Таким образом, первая победа над министерством иностран­ных дел оказалась неполной и мнимой. Естественно, что защит­ники интернациональной точки зрения на этом не успокоились и продолжали борьбу. В апреле они получили для этой борьбы новых союзников: русских эмигрантов-циммервальдцев, возвращавшихся из-за границы в сопровождении их швейцарских и скандинавских единомышленников и представителей союзного социализма, английского и французского, сперва неофициаль­ных, а затем и официальных, пошедших на уступки совету даль­ше, чем допускали общесоюзные и их собственные национальные интересы.

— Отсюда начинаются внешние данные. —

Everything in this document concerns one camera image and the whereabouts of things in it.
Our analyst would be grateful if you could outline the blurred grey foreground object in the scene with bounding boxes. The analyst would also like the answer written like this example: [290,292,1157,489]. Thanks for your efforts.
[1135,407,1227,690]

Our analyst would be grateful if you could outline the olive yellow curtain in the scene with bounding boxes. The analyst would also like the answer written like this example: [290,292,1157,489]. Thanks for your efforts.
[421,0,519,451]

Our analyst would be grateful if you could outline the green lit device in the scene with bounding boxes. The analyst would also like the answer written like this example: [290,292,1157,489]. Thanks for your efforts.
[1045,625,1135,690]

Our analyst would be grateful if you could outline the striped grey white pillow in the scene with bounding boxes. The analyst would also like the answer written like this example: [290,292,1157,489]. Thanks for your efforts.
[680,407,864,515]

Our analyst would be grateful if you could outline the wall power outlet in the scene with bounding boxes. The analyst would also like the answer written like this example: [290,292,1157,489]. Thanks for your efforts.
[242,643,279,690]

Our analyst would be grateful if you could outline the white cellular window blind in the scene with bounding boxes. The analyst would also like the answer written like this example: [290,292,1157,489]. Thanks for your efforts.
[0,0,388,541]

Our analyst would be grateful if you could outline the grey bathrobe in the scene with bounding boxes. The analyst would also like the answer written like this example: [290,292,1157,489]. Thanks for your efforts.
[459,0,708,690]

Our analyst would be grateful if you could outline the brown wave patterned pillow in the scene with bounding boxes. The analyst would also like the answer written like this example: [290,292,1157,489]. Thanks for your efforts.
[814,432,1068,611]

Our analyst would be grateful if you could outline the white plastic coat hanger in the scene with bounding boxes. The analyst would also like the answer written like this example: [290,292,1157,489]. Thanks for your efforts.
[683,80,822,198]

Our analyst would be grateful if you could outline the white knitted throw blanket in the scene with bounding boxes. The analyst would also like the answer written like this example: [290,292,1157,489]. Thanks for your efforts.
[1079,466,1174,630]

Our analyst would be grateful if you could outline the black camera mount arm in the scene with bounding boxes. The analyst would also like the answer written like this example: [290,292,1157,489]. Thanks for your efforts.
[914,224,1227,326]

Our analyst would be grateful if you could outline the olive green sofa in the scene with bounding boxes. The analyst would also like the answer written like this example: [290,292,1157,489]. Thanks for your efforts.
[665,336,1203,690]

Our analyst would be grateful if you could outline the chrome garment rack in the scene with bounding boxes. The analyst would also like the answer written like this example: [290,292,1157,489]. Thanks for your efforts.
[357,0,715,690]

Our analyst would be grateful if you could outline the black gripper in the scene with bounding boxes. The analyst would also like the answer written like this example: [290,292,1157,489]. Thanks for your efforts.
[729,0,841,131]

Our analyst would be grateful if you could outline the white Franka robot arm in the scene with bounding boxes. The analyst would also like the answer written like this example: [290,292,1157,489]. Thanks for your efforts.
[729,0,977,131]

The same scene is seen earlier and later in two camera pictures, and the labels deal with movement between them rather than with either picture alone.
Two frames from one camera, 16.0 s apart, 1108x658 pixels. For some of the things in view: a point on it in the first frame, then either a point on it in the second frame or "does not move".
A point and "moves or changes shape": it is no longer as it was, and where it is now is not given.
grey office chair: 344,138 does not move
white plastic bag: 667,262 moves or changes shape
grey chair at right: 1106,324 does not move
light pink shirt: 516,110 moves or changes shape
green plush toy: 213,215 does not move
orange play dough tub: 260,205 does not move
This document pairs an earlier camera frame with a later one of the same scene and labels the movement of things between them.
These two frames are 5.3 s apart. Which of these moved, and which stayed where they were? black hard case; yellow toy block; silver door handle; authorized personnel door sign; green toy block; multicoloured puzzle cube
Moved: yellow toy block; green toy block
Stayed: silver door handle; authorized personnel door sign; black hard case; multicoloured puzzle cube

31 марта приехали в Стокгольм 30 русских эмигрантов пропу­щенных через Германию в запломбированном вагоне, в сопровож­дении трех германских офицеров и швейцарского социалиста-циммервальдца Платтена[8]. В своем заявлении, напечатанном в «Politiken», эти эмигранты сами сообщили следующее: «Англий­ское правительство не пропускает в Россию русских революционе­ров, поскольку они против войны. Когда это вполне выяснилось, то часть русских товарищей в Швейцарии (надо прибавить, при решительном протесте других) решились приехать в Россию через Германию на Швецию. Фриц Платтен, секретарь швейцарской со­циал-демократии и вождь ее левого крыла, известный интернаци­оналист-антимилитарист, вступил в переговоры с германским правительством. Русские товарищи требовали предоставления им при проезде права экстерриториальности, именно, никакого контроля паспортов и багажа, а также, чтобы ни один человек не имел права входить в вагон; ехать же мог бы всякий, не взирая на политические взгляды, кого только русские возьмут. Со своей сто­роны, русские товарищи заявили, что будут требовать освобожде­ния германских и австро-венгерских гражданских лиц, задержан­ных в России. Германское правительство приняло эти условия и 9 апреля (н. с.) 30 русских эмигрантов выехали через Германдинген из Швейцарии; между ними находились Ленин и Зиновьев[9], ре­дакторы «Социал-демократа»[10], центрального органа русской со­циал-демократии». В Стокгольме Ленин совещался с представите­лями крайних течений шведской социал-демократии. В то же [77] время в Копенгаген выехали вожди австрийских социалистов, Адлер[11], Реннер[12] и Зейц, совещавшиеся раньше с гр. Черниным[13], в сопровождении Шейдемана[14, примкнувшего к ним в Берлине. Перед отъездом, группа Ленина приняла резолюцию, в которой рекомендовала сейчас же войти в переговоры о мире, не взирая на общее положение Ленин произнес в Цюрихе речь, в которой Керенский изображался опасным предателем революции, а Чхеидзе, как тоже вступивший на путь предательства. В «Deut­sche Tageszeitung» граф Ревентлов приветствовал это движение, как «новую русскую революцию». Последствия показали, что германский националист был прав и что расчет наших врагов, по­славших Ленина в Россию, был совершенно правилен. Но даже и они не могли рассчитывать насколько благоприятно сложатся в России обстоятельства для успеха пропаганды, которую в самой Германии, для себя германцы считали чрезвычайно опасной.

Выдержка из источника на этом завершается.